Task to carry out:
A word-for-word printout of the whole listing is needed.

Material provided:
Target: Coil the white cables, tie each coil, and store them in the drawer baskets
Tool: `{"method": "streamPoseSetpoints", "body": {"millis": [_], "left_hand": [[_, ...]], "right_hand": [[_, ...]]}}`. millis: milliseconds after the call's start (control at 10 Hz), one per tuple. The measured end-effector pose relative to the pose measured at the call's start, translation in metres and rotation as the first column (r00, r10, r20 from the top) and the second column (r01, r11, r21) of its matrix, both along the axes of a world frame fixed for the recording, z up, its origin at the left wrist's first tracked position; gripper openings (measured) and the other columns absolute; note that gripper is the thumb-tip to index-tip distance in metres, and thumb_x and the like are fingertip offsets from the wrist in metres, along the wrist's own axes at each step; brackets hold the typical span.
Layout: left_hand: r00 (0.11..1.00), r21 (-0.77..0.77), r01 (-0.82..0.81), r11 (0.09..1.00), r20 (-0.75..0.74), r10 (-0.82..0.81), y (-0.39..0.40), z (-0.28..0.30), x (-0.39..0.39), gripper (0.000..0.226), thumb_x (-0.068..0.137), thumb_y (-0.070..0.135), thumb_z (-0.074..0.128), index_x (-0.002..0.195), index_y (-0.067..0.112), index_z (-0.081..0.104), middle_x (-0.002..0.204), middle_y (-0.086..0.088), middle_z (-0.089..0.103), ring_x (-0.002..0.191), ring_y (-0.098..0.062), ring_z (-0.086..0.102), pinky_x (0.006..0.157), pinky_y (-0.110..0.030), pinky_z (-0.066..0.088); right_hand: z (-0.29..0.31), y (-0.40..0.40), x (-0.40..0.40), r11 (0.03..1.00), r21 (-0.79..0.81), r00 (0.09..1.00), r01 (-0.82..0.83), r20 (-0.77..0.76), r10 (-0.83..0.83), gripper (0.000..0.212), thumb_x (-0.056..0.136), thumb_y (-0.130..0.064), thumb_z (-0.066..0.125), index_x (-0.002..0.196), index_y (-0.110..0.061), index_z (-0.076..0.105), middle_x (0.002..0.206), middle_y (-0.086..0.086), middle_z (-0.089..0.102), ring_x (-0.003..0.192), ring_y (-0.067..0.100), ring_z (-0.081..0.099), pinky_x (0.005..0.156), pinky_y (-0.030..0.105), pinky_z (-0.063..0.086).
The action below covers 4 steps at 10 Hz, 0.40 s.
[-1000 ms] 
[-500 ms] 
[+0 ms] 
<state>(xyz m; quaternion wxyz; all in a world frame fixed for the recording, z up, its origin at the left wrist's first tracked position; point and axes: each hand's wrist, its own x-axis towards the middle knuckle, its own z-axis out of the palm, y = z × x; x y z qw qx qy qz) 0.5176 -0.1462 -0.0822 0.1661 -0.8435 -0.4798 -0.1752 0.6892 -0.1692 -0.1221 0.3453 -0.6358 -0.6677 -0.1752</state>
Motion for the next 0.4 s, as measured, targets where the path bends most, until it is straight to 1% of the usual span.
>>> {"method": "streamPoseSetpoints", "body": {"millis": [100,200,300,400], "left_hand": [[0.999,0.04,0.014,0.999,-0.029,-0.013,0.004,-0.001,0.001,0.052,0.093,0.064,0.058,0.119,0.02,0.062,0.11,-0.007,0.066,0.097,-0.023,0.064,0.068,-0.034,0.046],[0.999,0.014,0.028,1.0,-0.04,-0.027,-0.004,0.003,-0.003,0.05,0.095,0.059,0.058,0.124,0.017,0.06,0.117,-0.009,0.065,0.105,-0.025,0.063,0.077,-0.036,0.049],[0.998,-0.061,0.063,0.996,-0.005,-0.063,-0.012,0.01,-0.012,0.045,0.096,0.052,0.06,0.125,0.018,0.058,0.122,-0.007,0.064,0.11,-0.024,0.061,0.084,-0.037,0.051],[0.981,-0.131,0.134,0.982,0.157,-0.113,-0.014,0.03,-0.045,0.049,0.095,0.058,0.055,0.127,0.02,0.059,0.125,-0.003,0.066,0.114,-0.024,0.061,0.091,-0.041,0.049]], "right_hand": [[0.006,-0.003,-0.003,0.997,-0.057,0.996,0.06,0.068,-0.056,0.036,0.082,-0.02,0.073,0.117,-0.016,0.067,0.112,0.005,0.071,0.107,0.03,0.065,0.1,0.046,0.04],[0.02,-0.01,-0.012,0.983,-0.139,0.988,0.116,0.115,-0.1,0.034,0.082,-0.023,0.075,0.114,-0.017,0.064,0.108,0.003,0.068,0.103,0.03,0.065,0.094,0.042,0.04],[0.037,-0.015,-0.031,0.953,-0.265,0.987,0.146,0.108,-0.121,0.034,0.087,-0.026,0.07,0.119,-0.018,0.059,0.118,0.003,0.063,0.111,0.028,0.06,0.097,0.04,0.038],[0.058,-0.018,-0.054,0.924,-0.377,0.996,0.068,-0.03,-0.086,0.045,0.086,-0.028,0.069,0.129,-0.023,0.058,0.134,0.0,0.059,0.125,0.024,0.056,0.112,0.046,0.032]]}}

Response:
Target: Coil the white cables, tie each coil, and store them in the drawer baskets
Tool: `{"method": "streamPoseSetpoints", "body": {"millis": [_], "left_hand": [[_, ...]], "right_hand": [[_, ...]]}}`. millis: milliseconds after the call's start (control at 10 Hz), one per tuple. The measured end-effector pose relative to the pose measured at the call's start, translation in metres and rotation as the first column (r00, r10, r20 from the top) and the second column (r01, r11, r21) of its matrix, both along the axes of a world frame fixed for the recording, z up, its origin at the left wrist's first tracked position; gripper openings (measured) and the other columns absolute; note that gripper is the thumb-tip to index-tip distance in metres, and thumb_x and the like are fingertip offsets from the wrist in metres, along the wrist's own axes at each step; brackets hold the typical span.
Layout: left_hand: r00 (0.11..1.00), r21 (-0.77..0.77), r01 (-0.82..0.81), r11 (0.09..1.00), r20 (-0.75..0.74), r10 (-0.82..0.81), y (-0.39..0.40), z (-0.28..0.30), x (-0.39..0.39), gripper (0.000..0.226), thumb_x (-0.068..0.137), thumb_y (-0.070..0.135), thumb_z (-0.074..0.128), index_x (-0.002..0.195), index_y (-0.067..0.112), index_z (-0.081..0.104), middle_x (-0.002..0.204), middle_y (-0.086..0.088), middle_z (-0.089..0.103), ring_x (-0.002..0.191), ring_y (-0.098..0.062), ring_z (-0.086..0.102), pinky_x (0.006..0.157), pinky_y (-0.110..0.030), pinky_z (-0.066..0.088); right_hand: z (-0.29..0.31), y (-0.40..0.40), x (-0.40..0.40), r11 (0.03..1.00), r21 (-0.79..0.81), r00 (0.09..1.00), r01 (-0.82..0.83), r20 (-0.77..0.76), r10 (-0.83..0.83), gripper (0.000..0.212), thumb_x (-0.056..0.136), thumb_y (-0.130..0.064), thumb_z (-0.066..0.125), index_x (-0.002..0.196), index_y (-0.110..0.061), index_z (-0.076..0.105), middle_x (0.002..0.206), middle_y (-0.086..0.086), middle_z (-0.089..0.102), ring_x (-0.003..0.192), ring_y (-0.067..0.100), ring_z (-0.081..0.099), pinky_x (0.005..0.156), pinky_y (-0.030..0.105), pinky_z (-0.063..0.086).
The action below covers 4 steps at 10 Hz, 0.40 s.
[-1000 ms] 
[-500 ms] 
[+0 ms] 
<state>(xyz m; quaternion wxyz; all in a world frame fixed for the recording, z up, its origin at the left wrist's first tracked position; point and axes: each hand's wrist, its own x-axis towards the middle knuckle, its own z-axis out of the palm, y = z × x; x y z qw qx qy qz) 0.5176 -0.1462 -0.0822 0.1661 -0.8435 -0.4798 -0.1752 0.6892 -0.1692 -0.1221 0.3453 -0.6358 -0.6677 -0.1752</state>
Motion for the next 0.4 s, as measured, targets where the path bends most, until it is straight to 1% of the usual span.
>>> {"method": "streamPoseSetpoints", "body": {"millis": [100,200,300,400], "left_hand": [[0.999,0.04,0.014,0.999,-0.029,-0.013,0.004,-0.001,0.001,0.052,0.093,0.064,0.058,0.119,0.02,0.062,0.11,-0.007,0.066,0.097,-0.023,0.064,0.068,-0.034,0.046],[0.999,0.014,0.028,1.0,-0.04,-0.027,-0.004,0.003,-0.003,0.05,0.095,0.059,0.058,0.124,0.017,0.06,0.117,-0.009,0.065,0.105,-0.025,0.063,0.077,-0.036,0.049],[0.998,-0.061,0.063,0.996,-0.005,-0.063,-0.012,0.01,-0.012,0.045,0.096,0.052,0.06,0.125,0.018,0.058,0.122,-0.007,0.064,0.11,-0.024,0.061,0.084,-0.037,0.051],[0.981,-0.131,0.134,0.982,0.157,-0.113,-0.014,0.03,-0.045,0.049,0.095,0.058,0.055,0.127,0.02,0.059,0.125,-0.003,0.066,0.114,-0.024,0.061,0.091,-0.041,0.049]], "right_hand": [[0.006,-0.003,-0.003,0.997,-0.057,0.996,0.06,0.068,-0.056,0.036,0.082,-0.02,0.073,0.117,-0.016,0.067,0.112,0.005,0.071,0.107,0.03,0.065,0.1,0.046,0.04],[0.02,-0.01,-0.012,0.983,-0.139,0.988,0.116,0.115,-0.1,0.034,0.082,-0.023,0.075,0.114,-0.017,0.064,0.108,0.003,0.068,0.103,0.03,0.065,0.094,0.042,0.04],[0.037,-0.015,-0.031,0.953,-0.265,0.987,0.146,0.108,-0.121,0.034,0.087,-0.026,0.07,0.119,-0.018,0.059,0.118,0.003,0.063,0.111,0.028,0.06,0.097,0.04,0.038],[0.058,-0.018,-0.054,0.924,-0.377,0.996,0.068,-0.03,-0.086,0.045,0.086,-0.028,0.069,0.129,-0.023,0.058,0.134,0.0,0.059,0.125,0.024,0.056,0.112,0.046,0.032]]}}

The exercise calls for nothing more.